◆ Work request
Going through the entries below, copy out each line that contains "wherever".

Segment Start: Study material

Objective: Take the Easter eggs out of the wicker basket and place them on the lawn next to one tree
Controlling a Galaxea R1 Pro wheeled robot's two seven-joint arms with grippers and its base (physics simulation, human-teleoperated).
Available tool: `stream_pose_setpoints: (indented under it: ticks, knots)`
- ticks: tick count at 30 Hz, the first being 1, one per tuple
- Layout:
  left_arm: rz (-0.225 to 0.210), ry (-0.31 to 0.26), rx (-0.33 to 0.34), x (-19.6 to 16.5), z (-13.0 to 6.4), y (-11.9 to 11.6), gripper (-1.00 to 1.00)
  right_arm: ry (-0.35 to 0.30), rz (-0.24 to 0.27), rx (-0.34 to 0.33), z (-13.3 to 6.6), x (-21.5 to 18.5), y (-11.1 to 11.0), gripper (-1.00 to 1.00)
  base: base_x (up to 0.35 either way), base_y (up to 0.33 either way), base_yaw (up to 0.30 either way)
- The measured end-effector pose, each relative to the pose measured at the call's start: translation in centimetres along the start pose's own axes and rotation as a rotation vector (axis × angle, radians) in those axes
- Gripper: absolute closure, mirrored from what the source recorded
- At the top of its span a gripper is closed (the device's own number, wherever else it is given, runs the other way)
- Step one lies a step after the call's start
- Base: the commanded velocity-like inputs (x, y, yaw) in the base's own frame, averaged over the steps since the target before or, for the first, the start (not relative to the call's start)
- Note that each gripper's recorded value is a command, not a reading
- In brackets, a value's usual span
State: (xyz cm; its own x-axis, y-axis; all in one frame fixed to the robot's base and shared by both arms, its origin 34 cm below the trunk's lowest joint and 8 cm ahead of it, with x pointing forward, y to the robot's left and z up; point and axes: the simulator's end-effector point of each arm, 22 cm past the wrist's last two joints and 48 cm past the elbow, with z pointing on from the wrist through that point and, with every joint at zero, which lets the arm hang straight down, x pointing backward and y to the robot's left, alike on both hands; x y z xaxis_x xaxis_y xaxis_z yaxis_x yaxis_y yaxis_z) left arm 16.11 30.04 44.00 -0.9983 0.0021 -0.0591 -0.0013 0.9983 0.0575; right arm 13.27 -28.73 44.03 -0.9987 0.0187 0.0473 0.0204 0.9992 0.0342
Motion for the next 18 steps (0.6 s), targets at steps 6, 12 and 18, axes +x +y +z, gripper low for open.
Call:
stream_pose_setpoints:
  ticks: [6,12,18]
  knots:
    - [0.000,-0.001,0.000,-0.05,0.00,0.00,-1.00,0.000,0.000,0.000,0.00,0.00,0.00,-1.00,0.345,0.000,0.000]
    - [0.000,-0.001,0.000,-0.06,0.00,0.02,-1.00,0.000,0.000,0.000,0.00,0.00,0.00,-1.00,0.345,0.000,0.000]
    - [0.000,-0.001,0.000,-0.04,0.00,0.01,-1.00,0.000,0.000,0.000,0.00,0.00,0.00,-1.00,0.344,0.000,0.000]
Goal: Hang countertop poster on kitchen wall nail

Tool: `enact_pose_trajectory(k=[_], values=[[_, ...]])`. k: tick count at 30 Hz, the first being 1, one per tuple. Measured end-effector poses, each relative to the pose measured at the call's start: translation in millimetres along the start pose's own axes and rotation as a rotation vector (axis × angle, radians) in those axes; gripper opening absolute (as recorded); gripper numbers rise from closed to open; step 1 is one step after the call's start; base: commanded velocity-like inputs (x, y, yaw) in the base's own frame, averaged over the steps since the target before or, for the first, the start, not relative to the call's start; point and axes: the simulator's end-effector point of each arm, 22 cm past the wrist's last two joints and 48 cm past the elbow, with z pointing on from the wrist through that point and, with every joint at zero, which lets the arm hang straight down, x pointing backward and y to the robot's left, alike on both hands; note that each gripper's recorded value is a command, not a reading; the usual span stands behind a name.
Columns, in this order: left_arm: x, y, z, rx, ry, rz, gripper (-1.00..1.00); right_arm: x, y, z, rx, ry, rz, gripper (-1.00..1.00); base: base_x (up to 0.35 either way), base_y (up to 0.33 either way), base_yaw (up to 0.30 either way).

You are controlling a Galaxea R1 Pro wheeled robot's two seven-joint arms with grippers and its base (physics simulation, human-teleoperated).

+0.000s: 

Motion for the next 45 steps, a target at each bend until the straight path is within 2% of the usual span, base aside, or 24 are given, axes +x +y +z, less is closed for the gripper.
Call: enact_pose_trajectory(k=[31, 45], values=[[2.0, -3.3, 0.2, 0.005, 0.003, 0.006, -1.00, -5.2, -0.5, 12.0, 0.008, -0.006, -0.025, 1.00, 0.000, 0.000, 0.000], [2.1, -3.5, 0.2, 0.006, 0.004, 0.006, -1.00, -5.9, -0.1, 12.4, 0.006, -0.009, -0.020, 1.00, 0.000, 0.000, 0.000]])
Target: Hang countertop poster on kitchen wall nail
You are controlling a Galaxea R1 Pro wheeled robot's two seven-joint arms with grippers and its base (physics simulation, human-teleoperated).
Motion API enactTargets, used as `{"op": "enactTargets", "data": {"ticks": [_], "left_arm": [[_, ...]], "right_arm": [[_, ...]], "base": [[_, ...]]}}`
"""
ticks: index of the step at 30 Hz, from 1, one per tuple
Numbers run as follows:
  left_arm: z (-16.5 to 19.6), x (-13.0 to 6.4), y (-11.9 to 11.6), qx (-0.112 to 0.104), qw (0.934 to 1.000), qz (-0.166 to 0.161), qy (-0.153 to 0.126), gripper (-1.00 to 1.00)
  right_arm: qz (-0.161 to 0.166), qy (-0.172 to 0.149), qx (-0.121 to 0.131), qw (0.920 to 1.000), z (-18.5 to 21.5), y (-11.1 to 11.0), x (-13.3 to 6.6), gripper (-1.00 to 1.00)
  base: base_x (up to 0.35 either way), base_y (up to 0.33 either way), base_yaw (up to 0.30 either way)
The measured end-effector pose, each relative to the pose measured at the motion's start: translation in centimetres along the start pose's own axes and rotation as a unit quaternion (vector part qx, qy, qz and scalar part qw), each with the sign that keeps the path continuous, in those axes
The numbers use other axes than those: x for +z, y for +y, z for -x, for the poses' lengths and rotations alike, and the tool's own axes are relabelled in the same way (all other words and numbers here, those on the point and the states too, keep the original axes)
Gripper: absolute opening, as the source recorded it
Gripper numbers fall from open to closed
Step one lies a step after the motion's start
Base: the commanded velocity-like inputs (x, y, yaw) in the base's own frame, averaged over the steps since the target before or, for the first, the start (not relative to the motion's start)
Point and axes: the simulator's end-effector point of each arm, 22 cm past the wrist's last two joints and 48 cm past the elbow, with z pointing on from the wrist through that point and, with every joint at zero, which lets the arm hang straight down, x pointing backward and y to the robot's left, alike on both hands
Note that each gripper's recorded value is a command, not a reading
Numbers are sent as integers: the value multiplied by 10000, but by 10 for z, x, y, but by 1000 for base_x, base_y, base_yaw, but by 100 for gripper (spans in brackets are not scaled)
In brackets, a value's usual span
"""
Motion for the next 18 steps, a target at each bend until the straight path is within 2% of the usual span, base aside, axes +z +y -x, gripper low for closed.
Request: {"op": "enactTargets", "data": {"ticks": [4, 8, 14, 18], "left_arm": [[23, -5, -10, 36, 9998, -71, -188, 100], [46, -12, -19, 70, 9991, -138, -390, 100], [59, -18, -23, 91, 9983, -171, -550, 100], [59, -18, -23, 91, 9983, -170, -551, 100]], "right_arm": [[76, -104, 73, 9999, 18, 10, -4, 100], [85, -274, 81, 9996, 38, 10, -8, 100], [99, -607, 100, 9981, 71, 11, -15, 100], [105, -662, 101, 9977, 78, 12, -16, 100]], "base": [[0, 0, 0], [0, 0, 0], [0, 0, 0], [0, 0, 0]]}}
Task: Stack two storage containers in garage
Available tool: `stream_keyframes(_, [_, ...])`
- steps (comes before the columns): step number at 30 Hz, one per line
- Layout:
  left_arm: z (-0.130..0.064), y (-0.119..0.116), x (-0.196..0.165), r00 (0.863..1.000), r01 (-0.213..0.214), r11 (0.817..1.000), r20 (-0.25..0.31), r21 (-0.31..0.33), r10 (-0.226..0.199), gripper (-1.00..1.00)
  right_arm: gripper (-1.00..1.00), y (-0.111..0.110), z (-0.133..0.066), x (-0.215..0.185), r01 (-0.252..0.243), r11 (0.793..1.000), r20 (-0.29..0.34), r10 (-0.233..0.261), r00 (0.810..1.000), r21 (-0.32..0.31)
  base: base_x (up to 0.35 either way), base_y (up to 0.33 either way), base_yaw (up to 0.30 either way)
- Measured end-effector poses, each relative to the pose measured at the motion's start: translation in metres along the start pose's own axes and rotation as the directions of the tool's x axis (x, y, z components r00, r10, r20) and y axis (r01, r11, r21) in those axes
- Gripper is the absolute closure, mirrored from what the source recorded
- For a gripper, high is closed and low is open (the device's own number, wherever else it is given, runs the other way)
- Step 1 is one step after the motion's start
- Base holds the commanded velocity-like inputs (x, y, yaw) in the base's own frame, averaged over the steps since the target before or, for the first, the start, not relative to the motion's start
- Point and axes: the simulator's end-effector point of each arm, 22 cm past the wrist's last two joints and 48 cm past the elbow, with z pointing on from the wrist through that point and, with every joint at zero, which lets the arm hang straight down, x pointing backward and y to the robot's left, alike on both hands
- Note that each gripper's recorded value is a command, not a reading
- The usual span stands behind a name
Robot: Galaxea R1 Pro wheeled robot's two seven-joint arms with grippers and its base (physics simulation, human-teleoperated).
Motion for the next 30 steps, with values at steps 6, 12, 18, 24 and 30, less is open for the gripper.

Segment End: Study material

◆ Result of this task
- At the top of its span a gripper is closed (the device's own number, wherever else it is given, runs the other way)
- For a gripper, high is closed and low is open (the device's own number, wherever else it is given, runs the other way)

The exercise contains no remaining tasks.